Dividing a seahorse tank

bluekoi

New member
Hi again all!
I have a lead on a 90 gallon on craigslist and I was thinking of getting it, and dividing it into two species tanks. I've checked out some threads here on dividing tanks but I didn't see one specifically about seahorses.
My question is - Would I need to run them as two separate independent systems - 2 sumps, 2 skimmers, 2 chillers - to keep them completely separate?
I know that many of you have success keeping different species together, but I have yet to get that to happen.
What are your thoughts?
thx!
 
Are you talking about dividing it between two species of seahorses? Or do you mean that one side would be seahorses and one side would be something else, maybe a reef?

If you mean two different species of seahorses, you can keep them together without a divider if you get two species that have the same temperature requirements (both tropical, both sub-tropical, or both temperate). I know a lot of people keep H. Erectus and H. Reidi together.

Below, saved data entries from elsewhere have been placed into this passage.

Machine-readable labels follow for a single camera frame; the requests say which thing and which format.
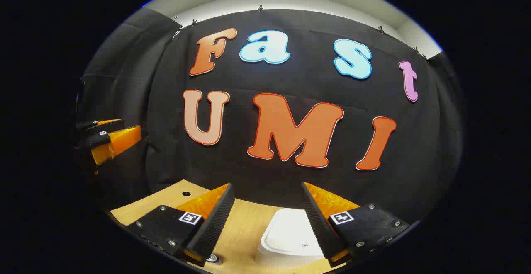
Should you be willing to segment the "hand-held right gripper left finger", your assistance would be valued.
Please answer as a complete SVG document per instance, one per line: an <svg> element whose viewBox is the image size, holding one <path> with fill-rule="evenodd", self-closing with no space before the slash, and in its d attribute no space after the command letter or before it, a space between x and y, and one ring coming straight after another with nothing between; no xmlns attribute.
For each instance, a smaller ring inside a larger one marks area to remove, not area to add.
<svg viewBox="0 0 531 274"><path fill-rule="evenodd" d="M127 228L166 254L204 266L220 238L235 201L227 183L173 208L160 205Z"/></svg>

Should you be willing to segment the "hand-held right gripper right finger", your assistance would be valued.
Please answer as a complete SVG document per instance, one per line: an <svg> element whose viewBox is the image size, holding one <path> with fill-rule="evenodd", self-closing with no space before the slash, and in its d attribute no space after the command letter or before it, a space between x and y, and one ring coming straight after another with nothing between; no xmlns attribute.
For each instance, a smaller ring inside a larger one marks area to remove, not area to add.
<svg viewBox="0 0 531 274"><path fill-rule="evenodd" d="M411 230L378 204L360 206L307 182L301 187L311 229L332 268L371 260Z"/></svg>

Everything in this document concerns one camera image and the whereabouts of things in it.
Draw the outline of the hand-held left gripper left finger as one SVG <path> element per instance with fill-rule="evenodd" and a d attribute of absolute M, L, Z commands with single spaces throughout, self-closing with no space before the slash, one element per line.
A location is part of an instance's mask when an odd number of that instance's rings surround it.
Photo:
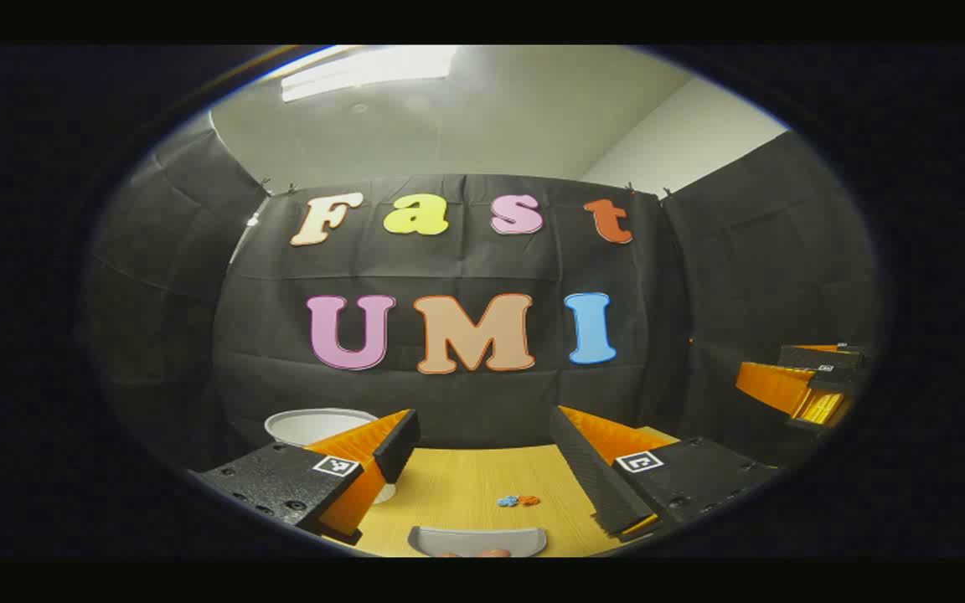
<path fill-rule="evenodd" d="M 279 522 L 356 544 L 364 516 L 420 438 L 417 412 L 402 410 L 310 446 L 273 442 L 196 478 Z"/>

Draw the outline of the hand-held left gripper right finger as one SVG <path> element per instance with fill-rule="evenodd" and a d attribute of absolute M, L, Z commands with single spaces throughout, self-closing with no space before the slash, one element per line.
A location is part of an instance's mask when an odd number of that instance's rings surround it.
<path fill-rule="evenodd" d="M 616 421 L 554 407 L 549 430 L 609 537 L 631 541 L 698 522 L 750 495 L 774 466 L 704 438 L 667 442 Z"/>

If you mean keeping seahorses on one side and something else on the other side then I would say you could do it as either one shared system or two separate ones depending on what else you are keeping besides seahorses. Seahorses need cooler temperatures than a reef tank for long term health and to prevent bacterial infections, so water temperature is a consideration here. Also, you wouldn't want to expose seahorses to pathogens from fish since they are more susceptible to a lot of diseases. I would recommend quarantining all fish if you are going to put them in a system with seahorses. I have seen people have successful seahorse tanks that are plumbed into a separate mixed reef tank, but most of the time its easier to just keep the seahorse system separate since they have different requirements.
 
While "occasionally" hobbyists have succeeded long term with different species in the same system, most times is is NOT successful.
It has nothing at all to do with temperature requirements, and ALL to do with the fact that seahorses often fall victim to pathogens that they haven't grown up with. Exposure from other seahorses, or other fish, or even same species seahorse from different breeding source, have all been known to cause the problem.
Best chances of success will come with different species from the same breeder.
Like the majority of seahorse keepers, I personally haven't had much luck in mixing seahorse species in my eleven years plus in the hobby.